A study of hundreds of new genomes from across the globe has yielded insights into modern human genetic diversity and ancient population dynamics, including compelling evidence that essentially all non-Africans today descend from a single migration out of Africa.
The multinational research effort, led by Harvard Medical School geneticists and published Sept. 21 in Nature, also suggests that no single genetic change or small group of changes is likely to explain the substantial transformations in human culture and cognition seen in the last 50,000 years.
The study represents the largest data set yet of high-quality genome sequences from understudied populations, adding nearly 6 million DNA base pairs to the “canonical” human genome sequence published in 2001. The data identify millions of previously unknown mutations that may help scientists develop precision-targeted diagnostics and treatments and improve health care for the world’s underserved populations.
Most genome-wide population sequencing studies to date have focused on a handful of populations of large census size. The HMS-led study, by comparison, sequenced samples from 142 smaller populations, most of which were previously unstudied.
“As humans, we are not just the people who live in industrialized countries, and we are not just the people who live in numerically large groups,” said David Reich, professor of genetics at HMS and senior author of the study. “If we want to understand who we really are, we have to realize that some of the most interesting aspects of human variation are only present in underrepresented, small populations.”
“We wanted to go out into the world and pull together as many of the ethnically, linguistically and anthropologically diverse samples as we possibly could,” said Swapan Mallick, bioinformatic systems director in the Reich lab and first author of the study.
The team’s analyses are already answering questions about various populations’ genetic origins, but, the researchers note, these insights are only a milestone on a longer journey.
“Of course, there are thousands of ethnically distinct populations in the world, and much more work needs to be done,” said Mallick.
Clarifying history
Reich, Mallick and their international team of colleagues began by selecting two genomes each from 51 populations represented in a collection called the Human Genome Diversity Project. Next, they assembled samples from members of 91 other groups, including diverse Native American, South Asian and African populations not previously included in genome-wide studies, and sent the DNA for sequencing. In all, the project analyzed the genomes of 300 people.
A key conclusion—that the vast majority of modern human ancestry in non-Africans derives from a single population that migrated out of Africa—is also supported by two other whole-genome sequencing studies appearing simultaneously in Nature. One, led by an Estonian group, focused on 379 whole genome sequences; the other, led by a Danish group, analyzed 108 Australians and New Guineans.
Together, the three studies put to rest a lingering question about whether indigenous peoples of Australia, New Guinea and the Andaman Islands descend in large part from a second group that left Africa earlier and skirted the coast of the Indian Ocean. They do not, the HMS researchers say.
“Our best estimate for the proportion of ancestry from an early-exit population is zero,” said Reich, who is also an investigator of the Howard Hughes Medical Institute and associate member of the Broad Institute. “Taken together, all three studies leave wiggle room for, at most, around two percent.”
The HMS-led study further revealed that the common ancestors of modern humans began to differentiate at least 200,000 years ago, long before the out-of-Africa dispersal occurred.
“It had been unclear whether the group that expanded out of Africa represented a large subset of the populations within Africa,” said Mallick. “This really shows that there was a lot of substructure prior to the expansion.”

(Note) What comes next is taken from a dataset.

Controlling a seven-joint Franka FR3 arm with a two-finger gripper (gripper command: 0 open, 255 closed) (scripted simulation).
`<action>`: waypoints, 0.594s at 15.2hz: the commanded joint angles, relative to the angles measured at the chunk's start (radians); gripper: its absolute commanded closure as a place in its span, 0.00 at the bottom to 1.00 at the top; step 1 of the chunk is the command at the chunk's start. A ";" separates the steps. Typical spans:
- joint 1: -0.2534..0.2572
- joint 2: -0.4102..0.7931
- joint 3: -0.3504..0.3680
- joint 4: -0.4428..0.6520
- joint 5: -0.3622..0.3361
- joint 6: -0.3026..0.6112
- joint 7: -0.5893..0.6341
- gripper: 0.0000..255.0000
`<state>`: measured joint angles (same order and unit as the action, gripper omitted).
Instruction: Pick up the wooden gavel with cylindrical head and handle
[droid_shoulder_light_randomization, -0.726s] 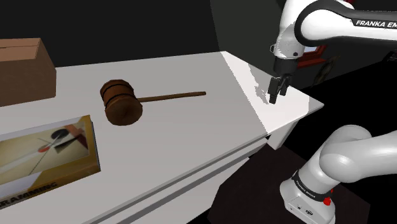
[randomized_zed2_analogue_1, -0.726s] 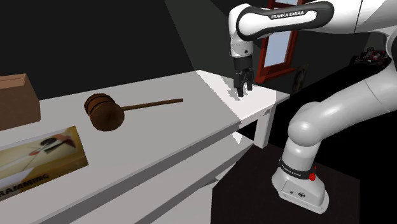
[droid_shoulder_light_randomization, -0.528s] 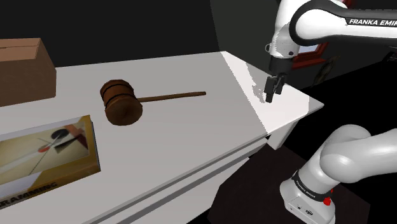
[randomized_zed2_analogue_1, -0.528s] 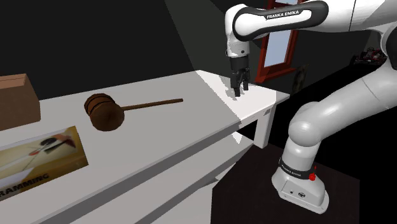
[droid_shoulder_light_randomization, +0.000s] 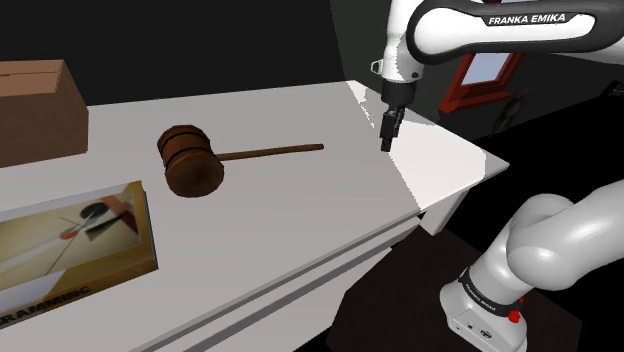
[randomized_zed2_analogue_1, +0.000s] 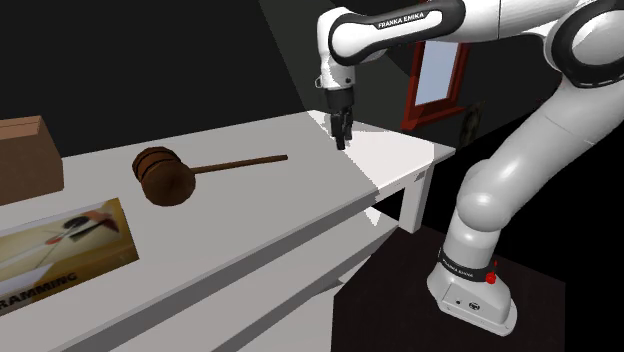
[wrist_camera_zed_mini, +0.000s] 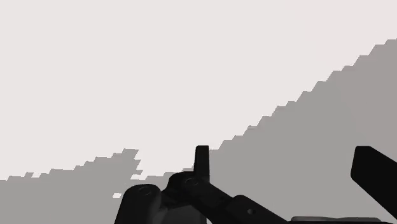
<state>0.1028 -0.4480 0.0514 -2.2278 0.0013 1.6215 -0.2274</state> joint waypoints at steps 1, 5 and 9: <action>0.020 0.065 0.005 0.055 0.001 0.023 -0.052 0.00; 0.060 0.183 0.027 0.167 0.006 0.051 -0.138 0.00; 0.097 0.293 0.055 0.285 0.010 0.067 -0.220 0.00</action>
<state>0.1911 -0.1779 0.1007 -1.9683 0.0103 1.6845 -0.4218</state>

The additional discovery that genetics alone can’t account for the acceleration of cultural, economic and intellectual progress in the last 50,000 years runs contrary to a popular hypothesis in the field.
“There does not seem to have been one or a few enabling mutations that suddenly appeared among our ancestors and allowed them to think in profoundly different ways,” said Reich.

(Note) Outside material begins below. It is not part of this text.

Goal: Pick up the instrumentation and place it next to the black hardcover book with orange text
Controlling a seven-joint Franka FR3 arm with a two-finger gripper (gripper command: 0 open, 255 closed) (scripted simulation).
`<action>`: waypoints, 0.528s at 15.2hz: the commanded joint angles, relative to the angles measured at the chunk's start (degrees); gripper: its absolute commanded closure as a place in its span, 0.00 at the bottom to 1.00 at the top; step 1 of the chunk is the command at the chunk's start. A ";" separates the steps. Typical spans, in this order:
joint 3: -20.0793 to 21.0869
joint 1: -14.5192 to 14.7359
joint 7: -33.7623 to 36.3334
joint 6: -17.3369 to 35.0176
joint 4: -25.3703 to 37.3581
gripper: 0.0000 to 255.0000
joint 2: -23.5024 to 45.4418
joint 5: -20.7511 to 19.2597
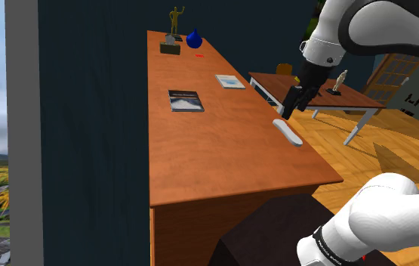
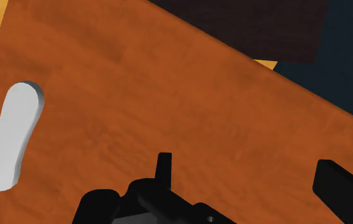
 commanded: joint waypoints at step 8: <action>-6.22 -4.10 -3.35 9.43 -3.08 0.00 6.10 -3.71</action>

Instead, the researchers say, a constellation of factors, including environment, lifestyle and possibly genetics, likely drove the great changes that occurred.

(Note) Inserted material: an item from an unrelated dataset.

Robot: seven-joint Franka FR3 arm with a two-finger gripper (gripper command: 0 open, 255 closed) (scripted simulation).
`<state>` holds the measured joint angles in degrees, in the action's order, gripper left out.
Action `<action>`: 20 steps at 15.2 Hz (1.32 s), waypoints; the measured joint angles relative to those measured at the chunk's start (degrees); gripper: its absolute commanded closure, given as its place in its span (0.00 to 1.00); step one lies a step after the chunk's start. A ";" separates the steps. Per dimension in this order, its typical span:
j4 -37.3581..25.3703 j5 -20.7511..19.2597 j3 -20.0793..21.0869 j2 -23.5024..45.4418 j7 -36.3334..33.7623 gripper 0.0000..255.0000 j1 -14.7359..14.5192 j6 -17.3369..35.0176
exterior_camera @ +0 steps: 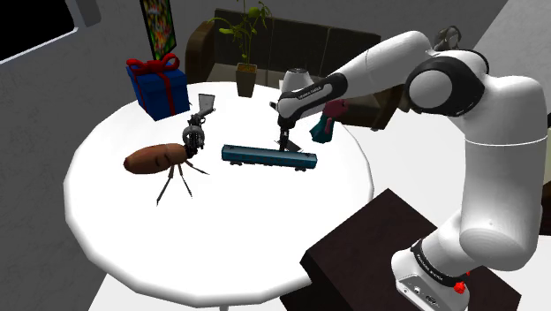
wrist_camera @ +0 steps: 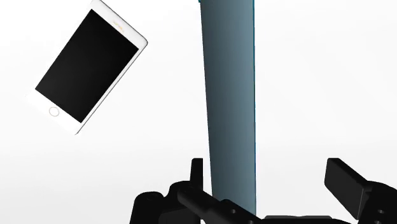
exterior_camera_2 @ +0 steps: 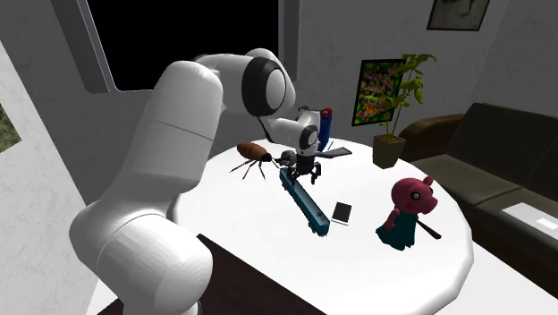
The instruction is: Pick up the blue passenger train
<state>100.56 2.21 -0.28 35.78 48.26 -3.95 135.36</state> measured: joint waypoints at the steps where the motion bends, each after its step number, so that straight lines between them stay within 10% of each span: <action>1: -1.97 -0.20 0.18 2.31 0.67 0.00 0.02 0.07; 11: -10.47 -0.91 0.66 13.51 2.30 0.00 -0.24 1.89; 12: -10.64 -0.91 0.66 13.80 2.29 1.00 -0.25 2.01; 20: -10.80 -0.89 0.66 14.00 2.27 1.00 -0.25 2.04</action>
<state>89.77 1.32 0.38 49.78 50.53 -4.20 137.40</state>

“Geneticists often search for examples where genetics is the explanation. Here, paradoxically, genetic data are showing that there will be no clear genetic answers,” Reich said.
Overcoming hurdles
Mallick and colleagues overcame significant logistical hurdles posed by sharing and processing an enormous amount of data.
Often, in studies of this size, data are collected in many laboratories that use different sequencing machines and different experimental protocols. This can create so-called batch effects that make it difficult to distinguish true differences among samples. The current study minimized batch effects by sending all of the samples to a single center to be sequenced at the same time.
The team made much of the data set publicly available in 2014; multiple research groups have already used it for their studies.
In a way, the authors say, the findings reported thus far are just the tip of the iceberg.
“It’s impossible for our group to analyze even a tiny fraction of what the data represents,” said Mallick. “Our goal is to push the data out and let people use it to consider their own questions.”
“A project of this magnitude is a combination of considerable efforts from multiple groups and creates an important resource for researchers worldwide,” Mallick added. “Such work is only possible in the environment and with the remarkable support from administration and computing groups here at HMS.”
Primary funding for the study, called the Simons Genome Diversity Project, was provided by the Simons Foundation (SFARI 280376) and the National Science Foundation (BCS-1032255).